* _Aim of the exercise_
Go through the listing below and state how many lines hold the word "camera", giving only the number.

* _Collected material_
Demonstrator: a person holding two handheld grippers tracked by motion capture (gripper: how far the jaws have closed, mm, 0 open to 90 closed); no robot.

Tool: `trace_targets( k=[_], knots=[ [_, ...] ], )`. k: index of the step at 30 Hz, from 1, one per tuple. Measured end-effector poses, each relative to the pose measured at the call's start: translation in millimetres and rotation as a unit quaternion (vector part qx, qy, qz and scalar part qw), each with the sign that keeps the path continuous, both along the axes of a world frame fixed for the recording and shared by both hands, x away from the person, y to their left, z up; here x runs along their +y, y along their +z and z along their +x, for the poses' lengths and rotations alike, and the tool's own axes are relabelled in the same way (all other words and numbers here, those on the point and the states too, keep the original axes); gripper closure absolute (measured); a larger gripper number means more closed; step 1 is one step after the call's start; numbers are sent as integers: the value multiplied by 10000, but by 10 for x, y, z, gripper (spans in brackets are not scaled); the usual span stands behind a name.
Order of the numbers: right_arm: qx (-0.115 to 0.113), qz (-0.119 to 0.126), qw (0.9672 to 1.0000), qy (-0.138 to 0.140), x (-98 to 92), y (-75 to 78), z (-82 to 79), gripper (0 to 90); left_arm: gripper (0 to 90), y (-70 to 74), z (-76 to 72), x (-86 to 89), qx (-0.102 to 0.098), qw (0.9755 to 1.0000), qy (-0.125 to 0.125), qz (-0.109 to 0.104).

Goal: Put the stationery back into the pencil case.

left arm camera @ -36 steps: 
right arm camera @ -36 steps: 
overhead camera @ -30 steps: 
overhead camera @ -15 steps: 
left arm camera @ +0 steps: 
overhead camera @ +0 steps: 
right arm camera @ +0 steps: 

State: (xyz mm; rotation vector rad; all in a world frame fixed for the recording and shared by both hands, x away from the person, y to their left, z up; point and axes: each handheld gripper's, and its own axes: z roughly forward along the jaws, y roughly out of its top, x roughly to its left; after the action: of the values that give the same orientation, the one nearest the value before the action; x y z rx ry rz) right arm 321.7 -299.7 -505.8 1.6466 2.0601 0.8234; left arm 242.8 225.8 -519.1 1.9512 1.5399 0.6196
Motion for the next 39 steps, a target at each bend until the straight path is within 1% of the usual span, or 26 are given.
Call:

* _Your solution_
7